There was only one way to find out.
So, I knocked on the door.
And I waited and waited.
And, finally, when that front door creaked open, I found myself face-to-face with someone I hadn’t expected.
“Sierra,” I said, trying to sound pleasant even though my spirit was being crushed by her very presence.
The smile on her face, the carefree one she’d answered the door with, faltered. “Lani,” she replied.

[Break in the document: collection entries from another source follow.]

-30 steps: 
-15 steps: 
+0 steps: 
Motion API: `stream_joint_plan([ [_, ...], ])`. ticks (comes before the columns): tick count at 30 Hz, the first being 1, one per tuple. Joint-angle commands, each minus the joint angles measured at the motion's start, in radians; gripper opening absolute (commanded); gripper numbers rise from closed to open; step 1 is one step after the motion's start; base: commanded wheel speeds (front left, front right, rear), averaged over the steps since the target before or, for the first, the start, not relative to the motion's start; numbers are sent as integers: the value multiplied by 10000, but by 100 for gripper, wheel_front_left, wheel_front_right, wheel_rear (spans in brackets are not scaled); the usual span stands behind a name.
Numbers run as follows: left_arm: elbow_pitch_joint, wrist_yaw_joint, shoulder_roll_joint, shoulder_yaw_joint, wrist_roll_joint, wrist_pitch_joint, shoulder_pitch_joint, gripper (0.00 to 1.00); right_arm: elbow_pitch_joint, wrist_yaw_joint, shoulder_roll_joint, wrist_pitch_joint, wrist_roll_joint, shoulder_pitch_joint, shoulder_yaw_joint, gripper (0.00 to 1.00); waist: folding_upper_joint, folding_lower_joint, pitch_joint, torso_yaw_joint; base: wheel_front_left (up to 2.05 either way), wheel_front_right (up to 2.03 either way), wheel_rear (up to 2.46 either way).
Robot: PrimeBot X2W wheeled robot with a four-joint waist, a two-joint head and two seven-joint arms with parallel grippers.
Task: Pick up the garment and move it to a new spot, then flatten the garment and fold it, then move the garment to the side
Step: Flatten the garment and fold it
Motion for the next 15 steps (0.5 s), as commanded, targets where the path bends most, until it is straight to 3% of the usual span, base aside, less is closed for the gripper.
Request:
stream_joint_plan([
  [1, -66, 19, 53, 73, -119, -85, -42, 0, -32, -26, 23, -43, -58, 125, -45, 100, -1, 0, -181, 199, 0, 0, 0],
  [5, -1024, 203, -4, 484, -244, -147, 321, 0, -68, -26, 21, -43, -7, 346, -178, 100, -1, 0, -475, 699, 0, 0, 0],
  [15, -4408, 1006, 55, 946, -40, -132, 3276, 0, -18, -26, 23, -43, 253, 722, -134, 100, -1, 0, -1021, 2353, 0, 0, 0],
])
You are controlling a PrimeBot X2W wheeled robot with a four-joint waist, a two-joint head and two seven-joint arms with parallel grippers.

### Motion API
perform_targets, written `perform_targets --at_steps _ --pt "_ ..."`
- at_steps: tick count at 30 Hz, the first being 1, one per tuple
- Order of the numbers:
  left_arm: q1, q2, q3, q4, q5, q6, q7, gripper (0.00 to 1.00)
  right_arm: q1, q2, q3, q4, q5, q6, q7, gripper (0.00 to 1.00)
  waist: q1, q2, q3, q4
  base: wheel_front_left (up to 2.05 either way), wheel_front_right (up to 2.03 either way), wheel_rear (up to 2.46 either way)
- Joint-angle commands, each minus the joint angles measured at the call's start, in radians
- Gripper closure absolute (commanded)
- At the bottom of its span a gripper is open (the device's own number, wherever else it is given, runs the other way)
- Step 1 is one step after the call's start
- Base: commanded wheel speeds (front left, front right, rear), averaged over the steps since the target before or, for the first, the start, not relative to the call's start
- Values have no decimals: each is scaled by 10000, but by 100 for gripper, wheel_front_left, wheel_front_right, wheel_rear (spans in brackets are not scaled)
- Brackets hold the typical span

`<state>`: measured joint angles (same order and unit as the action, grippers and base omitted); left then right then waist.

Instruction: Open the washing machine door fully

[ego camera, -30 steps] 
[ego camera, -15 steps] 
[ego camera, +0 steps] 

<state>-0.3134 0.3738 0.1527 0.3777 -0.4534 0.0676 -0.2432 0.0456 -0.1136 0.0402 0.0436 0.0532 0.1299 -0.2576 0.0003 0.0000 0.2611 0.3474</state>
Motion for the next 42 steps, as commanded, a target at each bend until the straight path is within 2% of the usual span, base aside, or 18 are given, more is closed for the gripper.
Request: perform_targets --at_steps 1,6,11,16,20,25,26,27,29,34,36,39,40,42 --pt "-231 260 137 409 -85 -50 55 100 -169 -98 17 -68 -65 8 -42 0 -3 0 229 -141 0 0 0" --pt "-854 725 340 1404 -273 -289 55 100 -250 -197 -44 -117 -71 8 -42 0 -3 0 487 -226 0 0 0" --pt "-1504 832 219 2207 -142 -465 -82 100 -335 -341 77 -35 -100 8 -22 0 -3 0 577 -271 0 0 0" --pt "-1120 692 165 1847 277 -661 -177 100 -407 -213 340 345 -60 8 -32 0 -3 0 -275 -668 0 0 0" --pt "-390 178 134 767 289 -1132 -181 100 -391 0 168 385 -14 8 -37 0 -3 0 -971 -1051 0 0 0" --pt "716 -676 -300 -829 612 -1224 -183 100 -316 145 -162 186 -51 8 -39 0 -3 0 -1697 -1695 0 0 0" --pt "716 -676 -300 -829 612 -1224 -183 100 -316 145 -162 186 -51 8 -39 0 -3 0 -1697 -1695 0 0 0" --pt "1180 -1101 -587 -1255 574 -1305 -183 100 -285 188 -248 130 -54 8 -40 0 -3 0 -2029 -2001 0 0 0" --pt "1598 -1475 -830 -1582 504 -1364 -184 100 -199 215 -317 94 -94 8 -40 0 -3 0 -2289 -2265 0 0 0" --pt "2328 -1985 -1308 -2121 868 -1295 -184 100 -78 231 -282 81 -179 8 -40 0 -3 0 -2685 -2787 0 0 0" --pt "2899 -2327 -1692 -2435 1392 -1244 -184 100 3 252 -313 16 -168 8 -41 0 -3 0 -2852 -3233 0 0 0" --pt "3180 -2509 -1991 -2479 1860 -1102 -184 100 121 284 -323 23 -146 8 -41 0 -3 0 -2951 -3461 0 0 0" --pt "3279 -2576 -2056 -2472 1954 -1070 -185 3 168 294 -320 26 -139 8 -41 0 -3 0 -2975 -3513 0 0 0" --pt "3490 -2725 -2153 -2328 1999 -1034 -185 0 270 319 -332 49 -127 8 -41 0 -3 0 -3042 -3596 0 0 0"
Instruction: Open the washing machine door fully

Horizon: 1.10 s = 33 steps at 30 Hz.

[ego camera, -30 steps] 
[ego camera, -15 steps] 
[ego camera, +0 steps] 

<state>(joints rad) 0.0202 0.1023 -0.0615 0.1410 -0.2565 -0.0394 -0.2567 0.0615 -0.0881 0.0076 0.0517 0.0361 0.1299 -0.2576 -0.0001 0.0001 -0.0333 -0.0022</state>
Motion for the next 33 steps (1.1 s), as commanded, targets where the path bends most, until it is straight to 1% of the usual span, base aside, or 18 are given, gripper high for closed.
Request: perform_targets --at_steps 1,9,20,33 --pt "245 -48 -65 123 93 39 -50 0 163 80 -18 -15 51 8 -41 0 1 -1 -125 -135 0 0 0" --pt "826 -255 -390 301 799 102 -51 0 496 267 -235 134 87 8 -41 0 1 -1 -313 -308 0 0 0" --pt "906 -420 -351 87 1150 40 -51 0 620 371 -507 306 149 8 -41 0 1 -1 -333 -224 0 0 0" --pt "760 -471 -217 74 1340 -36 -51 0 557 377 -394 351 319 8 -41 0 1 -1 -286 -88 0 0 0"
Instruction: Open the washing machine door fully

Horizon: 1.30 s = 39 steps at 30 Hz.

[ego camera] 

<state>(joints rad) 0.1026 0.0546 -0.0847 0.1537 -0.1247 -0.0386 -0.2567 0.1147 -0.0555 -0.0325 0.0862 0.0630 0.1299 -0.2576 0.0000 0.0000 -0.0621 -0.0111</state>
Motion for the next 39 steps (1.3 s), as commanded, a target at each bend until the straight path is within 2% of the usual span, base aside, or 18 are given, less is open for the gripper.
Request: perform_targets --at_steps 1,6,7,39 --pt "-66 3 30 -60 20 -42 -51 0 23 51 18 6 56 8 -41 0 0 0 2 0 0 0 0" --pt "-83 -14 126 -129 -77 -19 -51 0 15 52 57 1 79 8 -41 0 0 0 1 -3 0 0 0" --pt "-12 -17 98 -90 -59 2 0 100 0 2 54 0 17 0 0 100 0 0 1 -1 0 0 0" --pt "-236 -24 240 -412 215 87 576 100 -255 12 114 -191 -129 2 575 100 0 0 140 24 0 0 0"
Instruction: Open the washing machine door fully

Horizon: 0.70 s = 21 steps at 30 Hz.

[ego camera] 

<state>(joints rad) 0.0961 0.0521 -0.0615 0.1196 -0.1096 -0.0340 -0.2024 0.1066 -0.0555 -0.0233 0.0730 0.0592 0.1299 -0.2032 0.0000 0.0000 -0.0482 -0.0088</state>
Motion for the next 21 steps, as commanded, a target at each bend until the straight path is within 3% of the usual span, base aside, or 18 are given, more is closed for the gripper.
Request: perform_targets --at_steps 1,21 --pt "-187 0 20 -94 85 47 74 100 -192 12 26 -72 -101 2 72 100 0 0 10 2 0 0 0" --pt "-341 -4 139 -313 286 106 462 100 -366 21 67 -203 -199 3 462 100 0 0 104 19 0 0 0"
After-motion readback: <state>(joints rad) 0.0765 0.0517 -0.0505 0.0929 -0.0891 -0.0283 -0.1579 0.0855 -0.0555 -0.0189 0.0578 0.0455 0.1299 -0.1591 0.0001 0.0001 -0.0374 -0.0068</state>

How did she know that nickname?
“Who’s at the door?” Taylor’s voice made my body freeze in place when all I wanted to do was run.
“This isn’t what it looks like,” Sierra said.
And, for a moment, I believed her. For a moment, I thought I felt a connection, a brief flash of something that felt like friendship—or at least, the beginning of it—but then my gaze flickered past hers, and I saw Taylor standing at the foot of the stairs, his eyes telling me everything I needed to know.
“It was stupid of me to assume you weren’t busy,” I said, my words fumbling over one another like dominoes. Kind of ironic because that was exactly how my life felt right that second.
My foot took a step back, and I saw Taylor’s take one step forward.
“Leilani.”
I waited for him to finish, to beg me not to go, but his wide eyes and silence seemed to drag on endlessly.
I guessed there was nothing else to say.
I’d misinterpreted the signs.
I’d turned harmless flirting into something it wasn’t, and now, here I was, ready to open my heart to someone who was clearly interested in someone else.
I was a fool.
A fool who was about to cry.
So before that happened, I willed my body into motion and turned back down that walkway, back to the car that had seemed so difficult to get out of just moments earlier, and then I drove away.
I drove away from Taylor and the girl he’d called nothing more than a friend, and I drove to the only safe place on the island.
My crappy hotel.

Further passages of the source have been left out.